* WORK REQUIRED *
Lines to return, exactly: from the line with "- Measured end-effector" to the line with "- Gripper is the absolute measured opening" in the entries below, both included.

[Stored items from a collection]
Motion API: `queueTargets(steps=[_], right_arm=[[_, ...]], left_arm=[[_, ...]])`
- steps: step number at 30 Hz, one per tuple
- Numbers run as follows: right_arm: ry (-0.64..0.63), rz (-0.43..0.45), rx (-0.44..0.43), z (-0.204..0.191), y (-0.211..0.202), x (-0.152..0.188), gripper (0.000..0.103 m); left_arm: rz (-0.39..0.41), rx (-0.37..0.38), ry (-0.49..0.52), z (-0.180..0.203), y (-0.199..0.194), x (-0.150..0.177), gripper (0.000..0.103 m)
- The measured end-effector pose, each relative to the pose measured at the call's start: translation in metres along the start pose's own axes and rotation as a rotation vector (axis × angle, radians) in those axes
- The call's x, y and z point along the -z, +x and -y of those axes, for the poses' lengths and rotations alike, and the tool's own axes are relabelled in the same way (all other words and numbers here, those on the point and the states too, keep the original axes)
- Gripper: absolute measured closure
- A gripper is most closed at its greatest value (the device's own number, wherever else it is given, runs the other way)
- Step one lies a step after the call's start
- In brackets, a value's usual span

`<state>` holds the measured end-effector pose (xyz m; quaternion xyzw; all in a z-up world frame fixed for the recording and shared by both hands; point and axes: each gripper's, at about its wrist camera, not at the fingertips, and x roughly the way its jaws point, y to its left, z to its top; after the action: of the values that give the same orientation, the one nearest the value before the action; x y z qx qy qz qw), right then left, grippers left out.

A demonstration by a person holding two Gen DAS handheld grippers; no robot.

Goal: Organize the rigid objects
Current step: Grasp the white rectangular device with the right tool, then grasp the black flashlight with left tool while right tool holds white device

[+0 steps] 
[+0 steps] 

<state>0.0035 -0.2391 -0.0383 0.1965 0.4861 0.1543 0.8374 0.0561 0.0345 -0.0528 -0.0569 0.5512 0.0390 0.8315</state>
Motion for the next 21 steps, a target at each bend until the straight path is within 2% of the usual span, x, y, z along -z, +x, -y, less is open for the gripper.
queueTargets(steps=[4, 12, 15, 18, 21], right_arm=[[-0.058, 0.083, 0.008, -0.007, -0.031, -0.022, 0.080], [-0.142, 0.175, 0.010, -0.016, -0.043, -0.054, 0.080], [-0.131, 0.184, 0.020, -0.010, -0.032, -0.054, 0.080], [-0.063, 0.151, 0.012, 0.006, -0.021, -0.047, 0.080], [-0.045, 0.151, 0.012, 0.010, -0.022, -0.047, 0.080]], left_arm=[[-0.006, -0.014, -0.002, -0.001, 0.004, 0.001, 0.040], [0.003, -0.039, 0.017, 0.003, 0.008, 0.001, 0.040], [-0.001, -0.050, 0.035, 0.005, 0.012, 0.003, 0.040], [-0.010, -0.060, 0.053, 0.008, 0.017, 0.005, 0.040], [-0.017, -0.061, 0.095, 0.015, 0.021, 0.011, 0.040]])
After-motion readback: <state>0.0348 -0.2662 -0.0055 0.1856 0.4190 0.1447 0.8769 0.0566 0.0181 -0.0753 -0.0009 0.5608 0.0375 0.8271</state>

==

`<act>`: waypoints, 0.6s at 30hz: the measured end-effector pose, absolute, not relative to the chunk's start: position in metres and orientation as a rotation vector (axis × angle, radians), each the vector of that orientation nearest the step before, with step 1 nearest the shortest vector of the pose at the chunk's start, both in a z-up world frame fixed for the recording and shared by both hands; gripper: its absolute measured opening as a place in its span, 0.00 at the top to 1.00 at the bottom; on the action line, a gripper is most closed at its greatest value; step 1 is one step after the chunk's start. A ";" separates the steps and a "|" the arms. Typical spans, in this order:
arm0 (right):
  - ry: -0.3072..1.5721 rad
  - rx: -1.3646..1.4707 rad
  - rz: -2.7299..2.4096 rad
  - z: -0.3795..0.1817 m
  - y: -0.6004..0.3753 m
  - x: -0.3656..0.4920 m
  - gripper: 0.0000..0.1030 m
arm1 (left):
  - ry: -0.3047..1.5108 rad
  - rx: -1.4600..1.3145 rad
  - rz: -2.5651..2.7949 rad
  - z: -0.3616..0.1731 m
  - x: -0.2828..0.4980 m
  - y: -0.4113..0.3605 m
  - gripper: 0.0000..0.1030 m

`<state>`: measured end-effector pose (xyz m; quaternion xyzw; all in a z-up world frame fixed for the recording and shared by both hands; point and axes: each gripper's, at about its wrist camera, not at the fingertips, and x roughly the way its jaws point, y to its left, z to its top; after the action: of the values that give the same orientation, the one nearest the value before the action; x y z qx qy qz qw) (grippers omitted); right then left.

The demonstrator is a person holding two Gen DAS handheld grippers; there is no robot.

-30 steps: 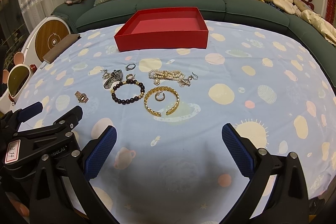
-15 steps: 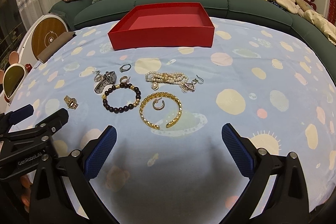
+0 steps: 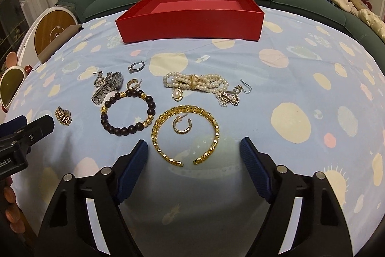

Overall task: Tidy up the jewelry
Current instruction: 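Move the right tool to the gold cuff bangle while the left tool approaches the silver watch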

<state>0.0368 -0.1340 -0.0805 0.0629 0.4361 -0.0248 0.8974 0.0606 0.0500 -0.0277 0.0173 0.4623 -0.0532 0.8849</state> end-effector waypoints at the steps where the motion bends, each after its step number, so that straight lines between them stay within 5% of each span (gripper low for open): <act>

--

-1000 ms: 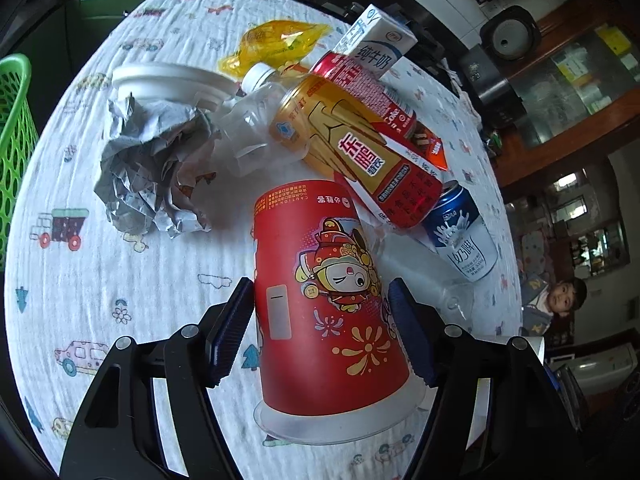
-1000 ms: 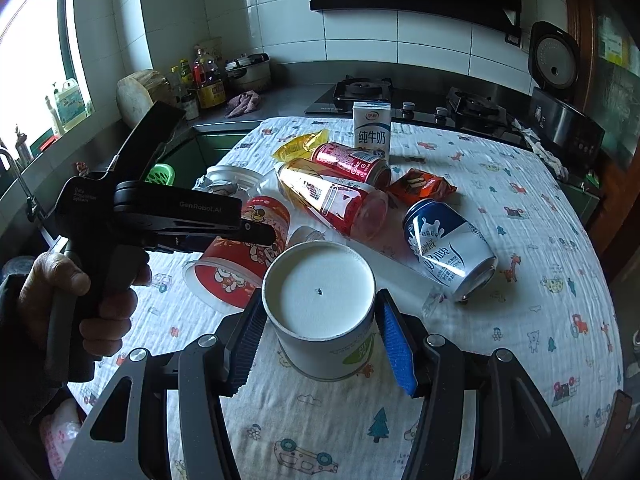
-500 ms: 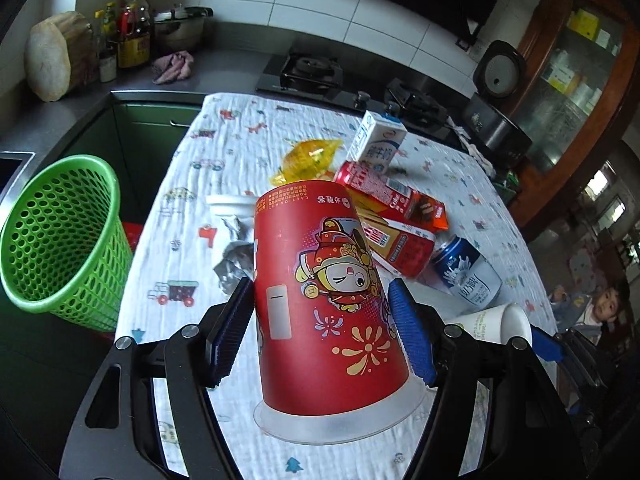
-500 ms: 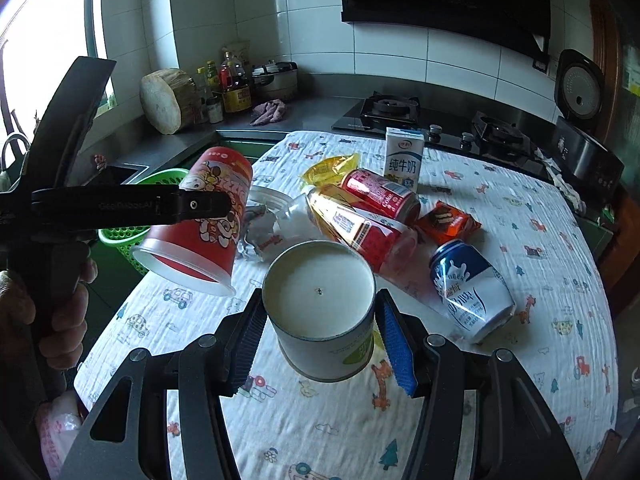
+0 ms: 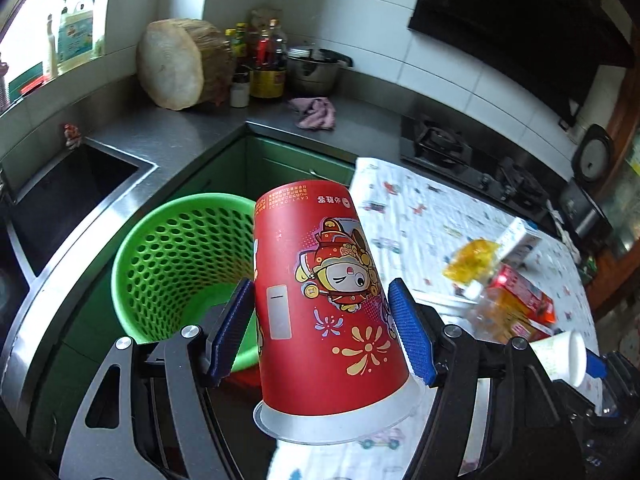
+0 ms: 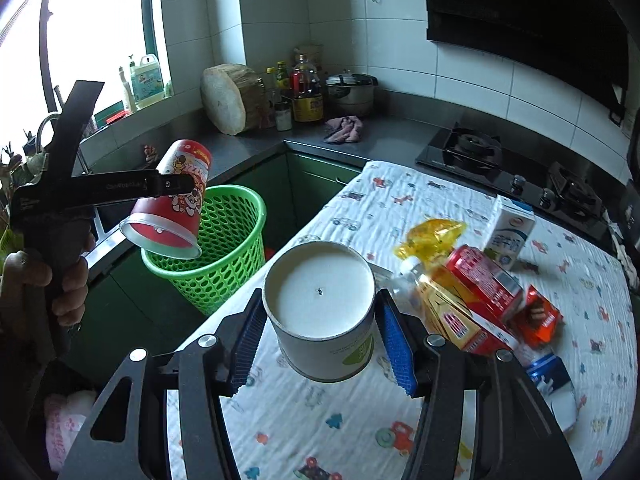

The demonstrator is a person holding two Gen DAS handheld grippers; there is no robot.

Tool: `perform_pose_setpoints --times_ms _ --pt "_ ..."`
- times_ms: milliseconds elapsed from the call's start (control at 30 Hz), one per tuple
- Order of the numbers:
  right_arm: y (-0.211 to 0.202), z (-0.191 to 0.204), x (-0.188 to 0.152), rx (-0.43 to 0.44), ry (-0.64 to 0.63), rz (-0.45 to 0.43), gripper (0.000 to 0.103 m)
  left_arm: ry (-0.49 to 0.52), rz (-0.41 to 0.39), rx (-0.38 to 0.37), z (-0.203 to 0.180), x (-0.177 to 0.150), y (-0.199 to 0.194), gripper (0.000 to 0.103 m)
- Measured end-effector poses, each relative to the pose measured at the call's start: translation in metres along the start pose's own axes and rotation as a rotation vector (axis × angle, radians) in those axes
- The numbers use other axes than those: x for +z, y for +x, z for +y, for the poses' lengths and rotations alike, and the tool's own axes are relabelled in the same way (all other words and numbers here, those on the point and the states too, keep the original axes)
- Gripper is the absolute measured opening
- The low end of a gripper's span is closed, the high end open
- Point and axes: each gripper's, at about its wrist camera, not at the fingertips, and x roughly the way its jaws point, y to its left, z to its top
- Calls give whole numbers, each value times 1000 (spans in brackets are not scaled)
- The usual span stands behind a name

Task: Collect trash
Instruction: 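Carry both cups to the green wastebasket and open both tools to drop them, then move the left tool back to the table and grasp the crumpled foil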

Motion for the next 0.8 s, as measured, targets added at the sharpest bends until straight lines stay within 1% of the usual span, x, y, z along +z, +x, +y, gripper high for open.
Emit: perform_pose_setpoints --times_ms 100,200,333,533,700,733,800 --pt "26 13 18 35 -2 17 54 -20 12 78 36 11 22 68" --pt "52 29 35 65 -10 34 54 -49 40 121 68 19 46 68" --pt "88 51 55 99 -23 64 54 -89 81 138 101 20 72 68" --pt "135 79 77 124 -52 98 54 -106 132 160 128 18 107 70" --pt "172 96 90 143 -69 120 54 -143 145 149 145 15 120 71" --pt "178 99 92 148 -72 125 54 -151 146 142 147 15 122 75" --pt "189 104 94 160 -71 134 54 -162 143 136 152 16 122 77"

* SOLUTION *
- Measured end-effector poses, each relative to the pose measured at the call's start: translation in metres along the start pose's own axes and rotation as a rotation vector (axis × angle, radians) in those axes
- The numbers use other axes than those: x for +z, y for +x, z for +y, for the poses' lengths and rotations alike, and the tool's own axes are relabelled in the same way (all other words and numbers here, those on the point and the states too, keep the original axes)
- Gripper is the absolute measured opening

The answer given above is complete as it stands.